**TASK TO COMPLETE**
Restate exactly the lines below, from the one containing "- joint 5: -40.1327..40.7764" through the final line, and leave out the pictures.

**INFORMATION PROVIDED**
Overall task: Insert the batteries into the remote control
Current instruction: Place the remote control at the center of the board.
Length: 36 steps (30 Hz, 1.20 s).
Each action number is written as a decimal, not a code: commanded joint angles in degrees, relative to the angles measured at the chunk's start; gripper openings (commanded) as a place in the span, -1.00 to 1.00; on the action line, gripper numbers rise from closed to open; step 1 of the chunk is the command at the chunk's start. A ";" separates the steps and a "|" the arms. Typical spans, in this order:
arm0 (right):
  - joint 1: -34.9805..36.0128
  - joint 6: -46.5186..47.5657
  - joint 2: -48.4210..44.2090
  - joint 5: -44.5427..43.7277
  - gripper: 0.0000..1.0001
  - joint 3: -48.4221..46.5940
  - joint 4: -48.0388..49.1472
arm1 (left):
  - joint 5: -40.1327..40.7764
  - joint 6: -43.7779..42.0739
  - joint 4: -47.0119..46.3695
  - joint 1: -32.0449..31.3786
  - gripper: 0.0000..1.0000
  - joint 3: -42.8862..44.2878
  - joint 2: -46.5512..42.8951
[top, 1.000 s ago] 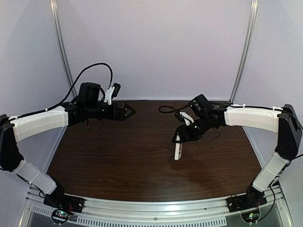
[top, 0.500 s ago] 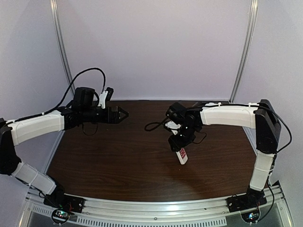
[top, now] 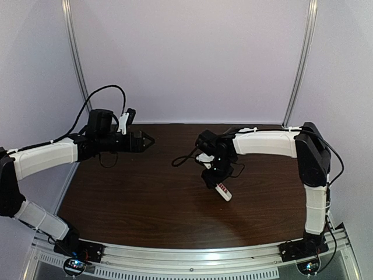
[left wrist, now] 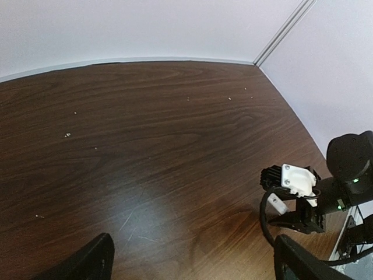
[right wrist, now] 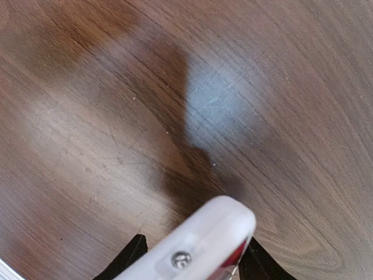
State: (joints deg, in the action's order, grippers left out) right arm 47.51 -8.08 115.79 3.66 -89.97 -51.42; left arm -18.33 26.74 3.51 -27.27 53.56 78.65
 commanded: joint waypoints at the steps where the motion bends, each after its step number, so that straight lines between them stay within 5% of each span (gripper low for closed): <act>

**TASK RESULT**
  - joint 5: -40.1327..40.7764
  - joint 6: -43.7779..42.0739
  - joint 4: -47.0119..46.3695
  - joint 1: -32.0449..31.3786
  - gripper: 0.0000..1.0000
  - joint 3: -42.8862..44.2878
  - joint 2: -46.5512..42.8951
[top, 1.000 s ago] 
[top, 0.500 s ago] 
[top, now] 
[left wrist, now] 
[right wrist, now] 
State: (joints deg, in the action's order, grippers left out) right arm 47.51 -8.08 115.79 3.66 -89.97 -51.42; left arm -18.33 26.74 3.51 -27.27 53.56 78.65
 commanded: joint waypoints at the steps where the motion bends, each after its step number, so that straight lines between them stay within 5% of each span (gripper low for closed): <act>

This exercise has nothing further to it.